## Your task
Where the records below show a line containing "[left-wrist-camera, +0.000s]", start copying; end with the line containing "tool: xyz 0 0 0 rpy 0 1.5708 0", and copy it too.

--- Supplied records ---

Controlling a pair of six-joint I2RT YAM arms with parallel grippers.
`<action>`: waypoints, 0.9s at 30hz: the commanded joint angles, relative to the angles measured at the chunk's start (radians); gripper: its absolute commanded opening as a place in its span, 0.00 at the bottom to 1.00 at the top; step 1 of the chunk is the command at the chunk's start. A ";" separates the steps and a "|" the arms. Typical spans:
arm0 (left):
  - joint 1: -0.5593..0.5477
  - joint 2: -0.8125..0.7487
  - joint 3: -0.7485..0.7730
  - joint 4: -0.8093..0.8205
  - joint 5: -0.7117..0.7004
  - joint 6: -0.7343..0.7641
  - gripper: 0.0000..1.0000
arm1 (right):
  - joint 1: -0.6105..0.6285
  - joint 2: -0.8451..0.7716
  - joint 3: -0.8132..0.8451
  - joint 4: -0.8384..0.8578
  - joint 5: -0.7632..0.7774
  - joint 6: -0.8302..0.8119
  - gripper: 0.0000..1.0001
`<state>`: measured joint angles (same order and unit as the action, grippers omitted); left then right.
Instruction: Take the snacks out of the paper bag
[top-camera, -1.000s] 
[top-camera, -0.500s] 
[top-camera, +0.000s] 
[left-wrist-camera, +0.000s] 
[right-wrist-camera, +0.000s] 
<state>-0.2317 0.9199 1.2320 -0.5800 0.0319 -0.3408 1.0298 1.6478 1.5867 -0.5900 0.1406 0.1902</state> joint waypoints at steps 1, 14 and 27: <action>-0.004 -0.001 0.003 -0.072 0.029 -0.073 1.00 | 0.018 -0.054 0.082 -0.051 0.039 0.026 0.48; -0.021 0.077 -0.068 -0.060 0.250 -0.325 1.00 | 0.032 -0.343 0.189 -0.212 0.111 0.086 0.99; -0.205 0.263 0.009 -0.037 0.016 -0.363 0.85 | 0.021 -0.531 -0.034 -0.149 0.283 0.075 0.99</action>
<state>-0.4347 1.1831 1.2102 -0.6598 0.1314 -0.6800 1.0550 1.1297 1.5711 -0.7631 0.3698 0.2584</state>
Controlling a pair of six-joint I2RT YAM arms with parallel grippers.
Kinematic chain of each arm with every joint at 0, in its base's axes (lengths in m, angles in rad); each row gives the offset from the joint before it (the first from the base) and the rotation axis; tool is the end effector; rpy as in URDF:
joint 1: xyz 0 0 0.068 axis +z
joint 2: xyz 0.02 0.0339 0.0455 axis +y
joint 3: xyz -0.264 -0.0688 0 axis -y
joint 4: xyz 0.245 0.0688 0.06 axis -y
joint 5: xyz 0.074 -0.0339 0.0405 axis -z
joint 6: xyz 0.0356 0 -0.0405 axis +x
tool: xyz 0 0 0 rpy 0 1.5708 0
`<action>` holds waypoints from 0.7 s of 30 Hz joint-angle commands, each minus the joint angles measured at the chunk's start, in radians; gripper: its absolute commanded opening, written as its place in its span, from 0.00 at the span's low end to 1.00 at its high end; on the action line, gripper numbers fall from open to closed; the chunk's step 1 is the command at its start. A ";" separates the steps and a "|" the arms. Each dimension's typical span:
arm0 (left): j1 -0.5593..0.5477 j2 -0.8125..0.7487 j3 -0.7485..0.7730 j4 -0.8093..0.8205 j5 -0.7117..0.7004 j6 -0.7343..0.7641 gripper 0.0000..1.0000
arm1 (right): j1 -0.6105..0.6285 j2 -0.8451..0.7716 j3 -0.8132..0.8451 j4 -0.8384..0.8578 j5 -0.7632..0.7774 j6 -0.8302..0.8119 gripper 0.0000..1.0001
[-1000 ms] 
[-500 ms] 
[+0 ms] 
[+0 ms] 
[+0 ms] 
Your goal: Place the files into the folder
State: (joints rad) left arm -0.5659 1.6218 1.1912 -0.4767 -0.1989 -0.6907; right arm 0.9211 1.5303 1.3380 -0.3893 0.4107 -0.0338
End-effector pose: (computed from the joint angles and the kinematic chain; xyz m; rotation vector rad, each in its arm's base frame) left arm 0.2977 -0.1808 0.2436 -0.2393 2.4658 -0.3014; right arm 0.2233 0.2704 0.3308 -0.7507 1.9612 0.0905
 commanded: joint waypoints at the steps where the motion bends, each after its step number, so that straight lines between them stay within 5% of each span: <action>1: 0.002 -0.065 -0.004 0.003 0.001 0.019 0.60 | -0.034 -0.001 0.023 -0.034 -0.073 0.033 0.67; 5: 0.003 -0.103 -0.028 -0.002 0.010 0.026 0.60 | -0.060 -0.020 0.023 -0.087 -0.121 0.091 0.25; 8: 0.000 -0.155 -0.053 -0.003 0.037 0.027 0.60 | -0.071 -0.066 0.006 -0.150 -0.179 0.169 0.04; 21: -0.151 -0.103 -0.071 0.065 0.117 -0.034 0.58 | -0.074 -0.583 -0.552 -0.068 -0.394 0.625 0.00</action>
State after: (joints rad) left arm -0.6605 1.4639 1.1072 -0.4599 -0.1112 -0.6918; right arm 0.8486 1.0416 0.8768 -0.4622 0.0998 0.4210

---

## Reply to the exercise
[left-wrist-camera, +0.000s] 
[right-wrist-camera, +0.000s] 
<state>-0.2317 0.9199 1.2320 -0.5800 0.0319 -0.3408 1.0298 1.6478 1.5867 -0.5900 0.1406 0.1902</state> joint waypoints at steps 1, 14 and 27: <action>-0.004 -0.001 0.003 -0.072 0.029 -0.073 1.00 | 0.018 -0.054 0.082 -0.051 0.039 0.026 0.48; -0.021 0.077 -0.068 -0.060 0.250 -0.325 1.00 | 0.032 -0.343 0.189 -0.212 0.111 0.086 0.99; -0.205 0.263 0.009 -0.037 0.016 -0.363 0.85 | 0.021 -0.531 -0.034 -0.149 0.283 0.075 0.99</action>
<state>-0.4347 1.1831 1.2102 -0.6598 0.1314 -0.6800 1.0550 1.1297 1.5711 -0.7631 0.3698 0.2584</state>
Controlling a pair of six-joint I2RT YAM arms with parallel grippers.
Kinematic chain of each arm with every joint at 0, in its base's axes (lengths in m, angles in rad); each row gives the offset from the joint before it (the first from the base) and the rotation axis; tool is the end effector; rpy as in URDF:
joint 1: xyz 0 0 0.068 axis +z
joint 2: xyz 0.02 0.0339 0.0455 axis +y
joint 3: xyz -0.264 -0.0688 0 axis -y
joint 4: xyz 0.245 0.0688 0.06 axis -y
joint 5: xyz 0.074 -0.0339 0.0405 axis -z
joint 6: xyz 0.0356 0 -0.0405 axis +x
tool: xyz 0 0 0 rpy 0 1.5708 0

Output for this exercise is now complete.